Cyborg-style engineering also has many years to go. Right now, we can barely make decent prosthetic limbs. We cannot make artificial eyes. We are many decades away from implanting microcomputers in our skulls. The Six Million Dollar Man is not possible today, 34 years after the show aired.

A very, very good battery (which I'll define as >75% efficiency and an affordable cost) is not possible. Converting the energy derived from chemical reactions into electricity is inherently inefficient, even if you can convert some of the "waste" heat into electricity.

tjames writes:

Dr. T writes "A very, very good battery (which I'll define as >75% efficiency and an affordable cost) is not possible."

I think your defintion of battery is too limited here. When most people think of batteries, they think of powering things without having to hook them to wall power, or to a generator, or (in the case of vehicles) to an internal combustion engine. They also consider, in many cases, the ability to recharge the batteries as a big feature. So, the things that are valued in batteries are cost, size, weight, rechargability, capacity, maximum power (i.e. the ability to deliver the most energy over the shortest time) - there are just a lot of ways to think about batteries being useful. It may be possible to optimize along one or more of these dimensions and enable a whole host of applications not currently feasible.
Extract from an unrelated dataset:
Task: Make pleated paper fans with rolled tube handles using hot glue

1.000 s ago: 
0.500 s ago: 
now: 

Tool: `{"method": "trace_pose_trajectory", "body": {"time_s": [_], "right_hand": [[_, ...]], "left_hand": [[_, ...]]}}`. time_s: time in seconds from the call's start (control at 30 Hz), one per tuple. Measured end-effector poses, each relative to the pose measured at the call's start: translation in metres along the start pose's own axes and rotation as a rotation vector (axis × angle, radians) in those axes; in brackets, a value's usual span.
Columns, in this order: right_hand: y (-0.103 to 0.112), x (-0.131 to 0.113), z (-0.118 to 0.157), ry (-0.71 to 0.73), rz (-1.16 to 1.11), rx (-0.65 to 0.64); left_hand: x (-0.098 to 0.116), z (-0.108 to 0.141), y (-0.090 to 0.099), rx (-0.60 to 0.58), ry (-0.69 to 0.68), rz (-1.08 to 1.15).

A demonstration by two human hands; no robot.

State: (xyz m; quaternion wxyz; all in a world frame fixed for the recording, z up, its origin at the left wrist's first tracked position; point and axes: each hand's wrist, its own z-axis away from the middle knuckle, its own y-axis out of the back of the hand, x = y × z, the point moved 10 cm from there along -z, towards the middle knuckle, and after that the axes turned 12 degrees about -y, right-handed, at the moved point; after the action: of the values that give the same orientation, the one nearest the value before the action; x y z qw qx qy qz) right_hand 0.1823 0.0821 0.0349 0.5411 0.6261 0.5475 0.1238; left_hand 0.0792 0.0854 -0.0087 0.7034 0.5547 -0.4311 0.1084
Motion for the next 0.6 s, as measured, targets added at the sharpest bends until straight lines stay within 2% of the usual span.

Also, not all "batteries" are chemical. I have worked with application where we have considered the use of supercapacitors instead of batteries, because we need a rechargeable power source that could deliver high currents for short periods, and this fit the bill better than a traditional chemical battery.

Alright, sorry for getting geeked up. For a brief moment, the econ blog wondered onto more familiar turf for me.

Dan Weber writes:

It's hard to make predictions, especially about the future, but here goes:

- Automation of the transport system. We will start by having cars broadcast basic information about themselves, like location and speed and acceleration. Later systems will transmit things about what the car is going to do, some of which is easy to grab from a built-in nav system, some which can be predicted based on the driver's behavior. Other cars will interpret this data starting with HUDs broadcast on the windshield, eventually moving towards a video-game like interface where you see 360-degrees around your car. Soon after that we will get cars that can mostly drive themselves, like in Minority Report.

- The geneticists will probably start isolating specific diseases and knocking them out, but new ones will take their place, so we will only get a few decades of added life. Which is fortunate for now, because if people lived forever then we would see our entire legal and economic system forced more towards a "let's preserve the past" and away from a "let's create the future" model. More than it is now, I mean.

- The best I hope for with cybernetics or AI is a "personal Google." I wear it or have it implanted and it records and knows everything about me. I don't have to worry about any nonsense like importing data or sync'ing. I will have out-sourced a huge portion of my brain. (I used to know dozens of phone numbers, now I'm lucky to keep 4, because I've offloaded that to my cell.) This may be good (if the added freedom let's people become more creative) or bad (if it causes people's brains to become sedentary and leads to even earlier senility).

Oh, and for the battery: efficiency isn't really the problem. The electric car is 80% or 90% efficient, from power plant to wheels, while the internal combustion engine can only get about 25% of the energy out of the gasoline in the tank. If "efficiency" was the real concern we would all be driving electric cars already. The real issue is the density of energy per mass.

Snark writes:

Discovery of Higgs boson.

floccina writes:

@Dr. T
There are already batteries that charge and discharge at greater than 90 percent efficiency.
The problem with batteries is cost. Here is a company that gives me hope on that:

Also animals can turn the chemical energy in hydrocarbons into motion, electricity and light (fireflies) at greater than 90% efficiency, if we humans could learn how to reverse engineer those processes…. It is our knowledge that is the big limit.

Hosea 4:6: My people are destroyed by a lack of knowledge.